LO HA CONFERMATO anche Hana Makhmalbaf, giovane regista iraniana in esilio a Londra dal 2009, quando fu emanato un mandato di arresto per il suo film Green Days. Presentato a Venezia, era incentrato sulle proteste di quel periodo. La regista ha così seguito il percorso già intrapreso dal padre, Mohsen Makhmalbaf, autore dissidente i cui film sono vietati in patria. Hana ha dichiarato: «Ho sentito dire che tutti quelli che girano un film ne fanno due copie – una senza l’hijab e l’altra con l’hijab – perché credono così tanto nella rivoluzione che pensano che quando il loro film sarà finito, dopo la post-produzione, avranno bisogno della versione senza il velo». La regista registra quindi un grande ottimismo nella comunità cinematografica iraniana ma non solo, ha sostenuto infatti che le proteste sono più forti e decise di quelle avvenute negli ultimi anni: «Per ogni persona che uccidono, ne arrivano migliaia in più per le strade».
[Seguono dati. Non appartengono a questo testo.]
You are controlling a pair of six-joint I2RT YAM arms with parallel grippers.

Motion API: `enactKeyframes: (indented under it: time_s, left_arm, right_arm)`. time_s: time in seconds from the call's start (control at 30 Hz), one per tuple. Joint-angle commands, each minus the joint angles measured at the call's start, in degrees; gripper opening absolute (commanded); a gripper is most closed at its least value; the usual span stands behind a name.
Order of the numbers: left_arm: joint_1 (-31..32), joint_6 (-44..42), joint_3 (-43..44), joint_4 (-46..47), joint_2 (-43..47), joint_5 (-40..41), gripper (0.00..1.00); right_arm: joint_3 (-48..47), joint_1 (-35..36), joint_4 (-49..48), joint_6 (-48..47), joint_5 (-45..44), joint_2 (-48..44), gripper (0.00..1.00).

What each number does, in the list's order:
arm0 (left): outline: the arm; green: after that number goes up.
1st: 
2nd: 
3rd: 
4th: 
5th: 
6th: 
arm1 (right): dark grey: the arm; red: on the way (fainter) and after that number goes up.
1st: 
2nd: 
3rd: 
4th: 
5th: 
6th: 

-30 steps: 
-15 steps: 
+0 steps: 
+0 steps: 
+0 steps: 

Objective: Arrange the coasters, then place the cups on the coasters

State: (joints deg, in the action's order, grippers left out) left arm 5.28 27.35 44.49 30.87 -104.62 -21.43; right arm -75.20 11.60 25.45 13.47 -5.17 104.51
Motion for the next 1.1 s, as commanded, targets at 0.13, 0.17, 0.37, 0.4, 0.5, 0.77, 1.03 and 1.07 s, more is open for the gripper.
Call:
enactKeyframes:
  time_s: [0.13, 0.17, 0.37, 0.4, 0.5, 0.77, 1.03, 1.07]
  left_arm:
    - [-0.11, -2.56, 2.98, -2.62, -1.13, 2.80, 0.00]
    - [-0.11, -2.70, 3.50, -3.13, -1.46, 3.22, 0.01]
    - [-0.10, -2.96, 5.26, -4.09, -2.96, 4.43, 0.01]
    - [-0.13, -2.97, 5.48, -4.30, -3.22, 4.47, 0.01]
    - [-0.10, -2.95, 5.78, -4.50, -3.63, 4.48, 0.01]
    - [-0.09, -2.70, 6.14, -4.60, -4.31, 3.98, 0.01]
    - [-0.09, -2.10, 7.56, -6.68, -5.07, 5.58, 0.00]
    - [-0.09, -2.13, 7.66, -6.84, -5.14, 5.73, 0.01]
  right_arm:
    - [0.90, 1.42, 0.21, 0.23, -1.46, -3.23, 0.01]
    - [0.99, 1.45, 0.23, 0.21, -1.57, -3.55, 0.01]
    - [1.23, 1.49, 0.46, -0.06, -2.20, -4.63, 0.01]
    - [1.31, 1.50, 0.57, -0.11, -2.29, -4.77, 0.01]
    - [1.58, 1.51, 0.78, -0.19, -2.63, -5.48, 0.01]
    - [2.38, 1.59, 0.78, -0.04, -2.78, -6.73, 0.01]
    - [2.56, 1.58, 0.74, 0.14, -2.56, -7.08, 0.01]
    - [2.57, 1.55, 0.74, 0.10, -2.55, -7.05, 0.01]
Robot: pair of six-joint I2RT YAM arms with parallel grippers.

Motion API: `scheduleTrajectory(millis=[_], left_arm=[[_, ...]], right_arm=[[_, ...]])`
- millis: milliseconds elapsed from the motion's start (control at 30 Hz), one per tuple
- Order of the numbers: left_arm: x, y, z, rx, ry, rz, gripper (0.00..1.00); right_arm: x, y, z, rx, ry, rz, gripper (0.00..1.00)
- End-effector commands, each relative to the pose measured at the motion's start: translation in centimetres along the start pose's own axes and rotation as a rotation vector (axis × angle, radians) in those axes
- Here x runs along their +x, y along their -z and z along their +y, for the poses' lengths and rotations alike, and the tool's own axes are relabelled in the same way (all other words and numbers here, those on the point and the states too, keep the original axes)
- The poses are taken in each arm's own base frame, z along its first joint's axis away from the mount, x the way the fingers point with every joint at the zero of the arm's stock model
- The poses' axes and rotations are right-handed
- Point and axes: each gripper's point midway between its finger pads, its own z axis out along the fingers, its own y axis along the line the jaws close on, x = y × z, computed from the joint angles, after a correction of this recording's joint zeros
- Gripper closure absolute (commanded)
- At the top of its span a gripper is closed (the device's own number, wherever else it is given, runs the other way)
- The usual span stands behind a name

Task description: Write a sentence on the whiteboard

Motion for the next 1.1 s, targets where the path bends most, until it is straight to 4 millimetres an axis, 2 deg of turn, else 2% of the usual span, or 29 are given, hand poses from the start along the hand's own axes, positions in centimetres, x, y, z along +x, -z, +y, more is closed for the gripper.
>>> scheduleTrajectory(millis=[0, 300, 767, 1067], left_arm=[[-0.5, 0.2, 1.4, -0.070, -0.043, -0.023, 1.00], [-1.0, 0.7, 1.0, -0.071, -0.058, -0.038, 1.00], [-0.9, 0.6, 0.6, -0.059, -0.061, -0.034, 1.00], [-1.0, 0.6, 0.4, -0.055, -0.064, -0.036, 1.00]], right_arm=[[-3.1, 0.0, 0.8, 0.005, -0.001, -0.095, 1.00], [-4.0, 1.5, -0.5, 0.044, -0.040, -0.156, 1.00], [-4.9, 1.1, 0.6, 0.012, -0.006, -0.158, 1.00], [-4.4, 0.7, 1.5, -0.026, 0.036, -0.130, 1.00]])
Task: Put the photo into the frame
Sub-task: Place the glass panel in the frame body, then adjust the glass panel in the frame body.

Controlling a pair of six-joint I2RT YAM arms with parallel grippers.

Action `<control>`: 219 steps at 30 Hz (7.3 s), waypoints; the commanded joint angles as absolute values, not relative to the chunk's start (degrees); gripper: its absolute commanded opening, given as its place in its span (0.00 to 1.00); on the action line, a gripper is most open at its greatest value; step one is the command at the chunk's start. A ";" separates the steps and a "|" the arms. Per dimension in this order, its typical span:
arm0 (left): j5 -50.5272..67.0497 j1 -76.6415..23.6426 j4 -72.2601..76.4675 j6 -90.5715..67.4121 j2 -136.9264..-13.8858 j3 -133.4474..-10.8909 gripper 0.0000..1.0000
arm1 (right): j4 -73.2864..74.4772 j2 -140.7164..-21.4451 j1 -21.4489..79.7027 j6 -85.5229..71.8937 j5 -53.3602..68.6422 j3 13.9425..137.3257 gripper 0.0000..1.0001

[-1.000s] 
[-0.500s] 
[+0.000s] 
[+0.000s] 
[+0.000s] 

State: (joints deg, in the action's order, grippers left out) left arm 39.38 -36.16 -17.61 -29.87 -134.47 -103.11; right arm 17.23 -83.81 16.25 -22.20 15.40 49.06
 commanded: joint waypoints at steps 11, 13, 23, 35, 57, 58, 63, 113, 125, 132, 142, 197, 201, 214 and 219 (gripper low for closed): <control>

Il fatto che i registi stiano girando scene senza il velo è stato confermato anche da Kaveh Farnam, regista dell’Iranian Association of Independent Filmmakers, organizzazione autonoma nata il mese scorso per supportare le proteste. Raggruppa circa cinquanta registi, tra cui Shirin Neshat, Mostafa Azizi, Abdul Reza Kahani, Nima Sarvestani e Ali Abbasi. Farnam ha ricordato che, comunque, è molto pericoloso attualmente girare senza hijab: «Il ministero che controlla il cinema ha annunciato che punirà duramente chiunque dovesse essere scoperto».